▸ The task
Copy precisely the first line of the material below and every later line, stopping with the line that contains "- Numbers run".

▸ Provided entries

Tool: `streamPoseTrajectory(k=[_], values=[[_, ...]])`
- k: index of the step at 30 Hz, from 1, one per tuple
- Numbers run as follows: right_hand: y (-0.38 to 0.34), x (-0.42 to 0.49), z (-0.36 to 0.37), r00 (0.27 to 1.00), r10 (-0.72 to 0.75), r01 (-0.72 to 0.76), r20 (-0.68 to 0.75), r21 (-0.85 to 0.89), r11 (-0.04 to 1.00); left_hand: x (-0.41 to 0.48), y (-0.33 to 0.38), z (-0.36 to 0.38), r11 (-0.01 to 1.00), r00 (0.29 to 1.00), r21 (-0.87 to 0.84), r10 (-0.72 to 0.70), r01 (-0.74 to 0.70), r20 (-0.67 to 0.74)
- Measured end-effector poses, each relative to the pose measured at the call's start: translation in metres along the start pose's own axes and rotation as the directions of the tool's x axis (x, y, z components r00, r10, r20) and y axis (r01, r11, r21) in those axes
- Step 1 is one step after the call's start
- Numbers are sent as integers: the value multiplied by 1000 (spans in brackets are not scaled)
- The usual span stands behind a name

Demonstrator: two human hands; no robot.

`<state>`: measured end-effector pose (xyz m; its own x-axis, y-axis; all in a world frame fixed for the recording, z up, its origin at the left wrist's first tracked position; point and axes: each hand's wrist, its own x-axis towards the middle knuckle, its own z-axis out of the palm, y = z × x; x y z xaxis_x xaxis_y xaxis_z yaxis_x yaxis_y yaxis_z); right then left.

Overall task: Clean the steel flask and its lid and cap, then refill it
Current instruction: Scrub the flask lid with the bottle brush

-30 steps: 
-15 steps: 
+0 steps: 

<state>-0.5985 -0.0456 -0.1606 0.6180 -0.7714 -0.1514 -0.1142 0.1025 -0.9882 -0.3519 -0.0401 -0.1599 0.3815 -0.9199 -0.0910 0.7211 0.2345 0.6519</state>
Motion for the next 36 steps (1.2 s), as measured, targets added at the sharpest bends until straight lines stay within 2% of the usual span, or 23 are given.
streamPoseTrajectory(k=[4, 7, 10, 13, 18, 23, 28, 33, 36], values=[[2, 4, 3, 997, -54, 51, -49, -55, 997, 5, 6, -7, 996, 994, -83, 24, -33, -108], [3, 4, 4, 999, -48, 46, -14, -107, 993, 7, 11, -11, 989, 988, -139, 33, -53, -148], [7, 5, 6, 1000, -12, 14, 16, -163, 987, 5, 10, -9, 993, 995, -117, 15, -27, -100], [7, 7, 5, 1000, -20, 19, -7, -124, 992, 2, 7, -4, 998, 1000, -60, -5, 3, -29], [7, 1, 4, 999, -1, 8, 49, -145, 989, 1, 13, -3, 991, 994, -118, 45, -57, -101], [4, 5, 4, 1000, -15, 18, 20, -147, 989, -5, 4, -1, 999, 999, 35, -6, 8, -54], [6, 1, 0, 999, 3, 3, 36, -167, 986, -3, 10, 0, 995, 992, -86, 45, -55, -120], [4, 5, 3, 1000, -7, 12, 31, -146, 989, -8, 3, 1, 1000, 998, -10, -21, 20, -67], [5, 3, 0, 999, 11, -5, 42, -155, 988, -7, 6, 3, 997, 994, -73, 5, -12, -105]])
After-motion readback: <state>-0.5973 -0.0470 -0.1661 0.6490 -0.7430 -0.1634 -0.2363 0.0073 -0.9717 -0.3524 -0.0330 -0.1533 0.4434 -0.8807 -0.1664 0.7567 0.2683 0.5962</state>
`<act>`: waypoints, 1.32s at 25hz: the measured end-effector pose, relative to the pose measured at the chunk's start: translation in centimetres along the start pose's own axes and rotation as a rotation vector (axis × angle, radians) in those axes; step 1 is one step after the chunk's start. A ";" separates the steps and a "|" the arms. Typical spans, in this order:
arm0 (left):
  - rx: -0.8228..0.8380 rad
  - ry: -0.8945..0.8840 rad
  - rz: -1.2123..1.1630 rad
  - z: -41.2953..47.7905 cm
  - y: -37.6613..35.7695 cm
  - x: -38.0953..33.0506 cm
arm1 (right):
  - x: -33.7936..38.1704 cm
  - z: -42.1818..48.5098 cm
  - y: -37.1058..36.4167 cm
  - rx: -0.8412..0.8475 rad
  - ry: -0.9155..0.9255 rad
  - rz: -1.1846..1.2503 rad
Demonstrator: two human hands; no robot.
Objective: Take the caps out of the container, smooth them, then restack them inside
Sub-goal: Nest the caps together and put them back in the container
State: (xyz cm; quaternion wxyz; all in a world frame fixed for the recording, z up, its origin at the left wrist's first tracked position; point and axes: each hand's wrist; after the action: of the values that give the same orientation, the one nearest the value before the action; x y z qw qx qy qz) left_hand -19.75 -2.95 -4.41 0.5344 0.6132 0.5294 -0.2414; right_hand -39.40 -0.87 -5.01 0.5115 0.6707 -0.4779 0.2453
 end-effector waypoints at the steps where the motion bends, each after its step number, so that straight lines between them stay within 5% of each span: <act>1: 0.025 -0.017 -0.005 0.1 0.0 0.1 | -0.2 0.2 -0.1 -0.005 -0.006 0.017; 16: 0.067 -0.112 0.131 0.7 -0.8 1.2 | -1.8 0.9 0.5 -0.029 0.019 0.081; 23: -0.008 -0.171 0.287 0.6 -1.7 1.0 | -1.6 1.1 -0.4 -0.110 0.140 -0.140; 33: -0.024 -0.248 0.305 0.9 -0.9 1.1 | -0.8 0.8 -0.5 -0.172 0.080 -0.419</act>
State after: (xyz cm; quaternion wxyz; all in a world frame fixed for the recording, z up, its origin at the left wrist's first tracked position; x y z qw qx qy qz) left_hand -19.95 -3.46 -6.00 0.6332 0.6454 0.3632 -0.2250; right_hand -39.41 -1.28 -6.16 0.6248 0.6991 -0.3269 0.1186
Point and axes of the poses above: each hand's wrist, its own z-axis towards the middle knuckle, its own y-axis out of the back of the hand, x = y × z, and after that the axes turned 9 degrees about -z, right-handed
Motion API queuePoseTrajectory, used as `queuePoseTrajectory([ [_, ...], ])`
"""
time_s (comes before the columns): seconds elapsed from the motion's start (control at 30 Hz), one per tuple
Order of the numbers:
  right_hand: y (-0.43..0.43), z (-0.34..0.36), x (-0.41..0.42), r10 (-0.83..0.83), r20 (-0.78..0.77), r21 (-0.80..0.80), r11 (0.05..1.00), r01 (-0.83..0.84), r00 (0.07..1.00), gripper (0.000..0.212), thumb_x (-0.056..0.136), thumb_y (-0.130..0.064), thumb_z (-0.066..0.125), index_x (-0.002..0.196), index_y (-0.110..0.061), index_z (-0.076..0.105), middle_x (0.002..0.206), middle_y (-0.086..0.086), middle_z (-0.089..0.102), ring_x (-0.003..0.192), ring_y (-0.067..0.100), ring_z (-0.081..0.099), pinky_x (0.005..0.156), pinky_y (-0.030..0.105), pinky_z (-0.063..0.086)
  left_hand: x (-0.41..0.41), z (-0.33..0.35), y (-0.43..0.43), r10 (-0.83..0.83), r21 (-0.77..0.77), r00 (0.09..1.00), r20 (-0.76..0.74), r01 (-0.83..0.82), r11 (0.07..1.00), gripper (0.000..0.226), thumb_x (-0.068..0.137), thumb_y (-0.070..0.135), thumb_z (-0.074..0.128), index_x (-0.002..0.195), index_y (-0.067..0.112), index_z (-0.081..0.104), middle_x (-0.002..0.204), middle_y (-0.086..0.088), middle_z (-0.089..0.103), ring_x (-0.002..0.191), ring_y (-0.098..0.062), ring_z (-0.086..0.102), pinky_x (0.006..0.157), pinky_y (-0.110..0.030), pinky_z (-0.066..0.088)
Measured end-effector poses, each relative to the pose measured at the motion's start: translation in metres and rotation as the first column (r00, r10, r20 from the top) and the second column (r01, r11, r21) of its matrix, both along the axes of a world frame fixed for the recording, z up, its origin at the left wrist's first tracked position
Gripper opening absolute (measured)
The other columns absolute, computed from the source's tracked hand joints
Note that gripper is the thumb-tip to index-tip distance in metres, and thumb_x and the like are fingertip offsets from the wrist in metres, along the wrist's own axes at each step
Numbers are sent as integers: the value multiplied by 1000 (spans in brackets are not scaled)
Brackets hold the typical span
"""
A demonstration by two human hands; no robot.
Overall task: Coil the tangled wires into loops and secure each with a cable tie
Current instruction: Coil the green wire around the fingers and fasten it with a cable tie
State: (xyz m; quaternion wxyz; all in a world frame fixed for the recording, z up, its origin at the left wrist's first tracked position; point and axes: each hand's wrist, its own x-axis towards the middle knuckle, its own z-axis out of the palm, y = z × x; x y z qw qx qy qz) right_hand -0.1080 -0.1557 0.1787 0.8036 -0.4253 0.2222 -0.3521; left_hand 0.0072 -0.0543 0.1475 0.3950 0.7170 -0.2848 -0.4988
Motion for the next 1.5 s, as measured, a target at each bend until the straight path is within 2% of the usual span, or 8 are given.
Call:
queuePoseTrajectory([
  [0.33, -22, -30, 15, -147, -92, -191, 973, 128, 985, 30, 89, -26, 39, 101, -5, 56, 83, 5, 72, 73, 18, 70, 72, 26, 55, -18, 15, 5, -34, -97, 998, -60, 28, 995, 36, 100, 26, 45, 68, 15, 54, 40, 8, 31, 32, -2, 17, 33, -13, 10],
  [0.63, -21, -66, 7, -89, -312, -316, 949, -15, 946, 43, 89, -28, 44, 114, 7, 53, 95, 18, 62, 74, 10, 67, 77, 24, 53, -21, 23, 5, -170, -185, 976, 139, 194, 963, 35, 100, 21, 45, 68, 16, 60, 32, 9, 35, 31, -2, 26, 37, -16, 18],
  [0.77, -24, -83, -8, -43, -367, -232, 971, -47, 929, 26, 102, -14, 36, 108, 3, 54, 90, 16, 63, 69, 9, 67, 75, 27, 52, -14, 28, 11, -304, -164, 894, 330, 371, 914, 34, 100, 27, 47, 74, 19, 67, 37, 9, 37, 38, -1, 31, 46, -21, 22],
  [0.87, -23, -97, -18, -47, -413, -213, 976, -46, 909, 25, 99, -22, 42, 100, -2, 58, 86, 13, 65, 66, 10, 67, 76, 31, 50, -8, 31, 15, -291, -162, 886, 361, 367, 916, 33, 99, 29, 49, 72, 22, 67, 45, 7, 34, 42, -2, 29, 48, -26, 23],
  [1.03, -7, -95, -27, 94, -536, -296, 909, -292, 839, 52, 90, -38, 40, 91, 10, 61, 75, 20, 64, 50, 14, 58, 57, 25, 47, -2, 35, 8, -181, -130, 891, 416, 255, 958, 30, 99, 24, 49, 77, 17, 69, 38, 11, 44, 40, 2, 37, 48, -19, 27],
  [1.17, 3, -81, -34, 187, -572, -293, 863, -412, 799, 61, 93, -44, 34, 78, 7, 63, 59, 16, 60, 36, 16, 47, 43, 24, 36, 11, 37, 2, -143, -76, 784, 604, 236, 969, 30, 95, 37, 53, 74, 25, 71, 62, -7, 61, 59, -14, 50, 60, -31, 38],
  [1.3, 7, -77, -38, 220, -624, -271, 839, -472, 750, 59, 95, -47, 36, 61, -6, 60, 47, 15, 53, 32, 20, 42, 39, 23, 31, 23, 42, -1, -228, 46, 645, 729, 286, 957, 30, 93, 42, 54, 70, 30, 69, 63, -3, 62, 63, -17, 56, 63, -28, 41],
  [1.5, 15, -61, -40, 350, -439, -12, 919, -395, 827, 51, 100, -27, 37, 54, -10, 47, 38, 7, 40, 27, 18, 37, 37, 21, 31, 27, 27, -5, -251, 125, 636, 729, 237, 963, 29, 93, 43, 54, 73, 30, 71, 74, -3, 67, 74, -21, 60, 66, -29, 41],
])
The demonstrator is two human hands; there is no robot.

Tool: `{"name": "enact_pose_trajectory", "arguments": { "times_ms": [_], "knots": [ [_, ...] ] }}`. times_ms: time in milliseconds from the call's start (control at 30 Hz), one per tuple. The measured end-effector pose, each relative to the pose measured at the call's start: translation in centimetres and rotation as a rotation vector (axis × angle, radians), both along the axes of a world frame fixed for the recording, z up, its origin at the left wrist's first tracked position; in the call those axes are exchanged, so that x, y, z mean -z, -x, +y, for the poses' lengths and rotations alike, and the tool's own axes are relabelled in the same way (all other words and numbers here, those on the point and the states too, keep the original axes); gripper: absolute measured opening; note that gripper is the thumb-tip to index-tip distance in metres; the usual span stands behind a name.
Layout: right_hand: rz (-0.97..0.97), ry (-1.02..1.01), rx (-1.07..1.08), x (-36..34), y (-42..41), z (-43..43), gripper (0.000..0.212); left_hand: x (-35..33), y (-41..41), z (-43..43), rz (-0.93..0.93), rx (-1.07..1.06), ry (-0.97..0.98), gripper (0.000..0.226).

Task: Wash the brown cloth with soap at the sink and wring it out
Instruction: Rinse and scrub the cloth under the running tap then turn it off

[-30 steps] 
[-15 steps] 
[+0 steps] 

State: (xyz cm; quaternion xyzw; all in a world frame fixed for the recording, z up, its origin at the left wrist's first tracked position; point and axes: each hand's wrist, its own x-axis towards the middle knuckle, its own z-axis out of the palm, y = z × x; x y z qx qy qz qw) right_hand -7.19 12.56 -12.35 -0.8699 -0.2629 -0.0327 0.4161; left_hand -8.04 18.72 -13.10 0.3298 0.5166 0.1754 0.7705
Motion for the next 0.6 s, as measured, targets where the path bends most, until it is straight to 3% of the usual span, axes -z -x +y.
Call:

▸ Answer for the task
Tool: `streamPoseTrajectory(k=[_], values=[[_, ...]])`
- k: index of the step at 30 Hz, from 1, one per tuple
- Numbers run as follows: right_hand: y (-0.38 to 0.34), x (-0.42 to 0.49), z (-0.36 to 0.37), r00 (0.27 to 1.00), r10 (-0.72 to 0.75), r01 (-0.72 to 0.76), r20 (-0.68 to 0.75), r21 (-0.85 to 0.89), r11 (-0.04 to 1.00); left_hand: x (-0.41 to 0.48), y (-0.33 to 0.38), z (-0.36 to 0.38), r11 (-0.01 to 1.00), r00 (0.29 to 1.00), r21 (-0.87 to 0.84), r10 (-0.72 to 0.70), r01 (-0.74 to 0.70), r20 (-0.67 to 0.74)

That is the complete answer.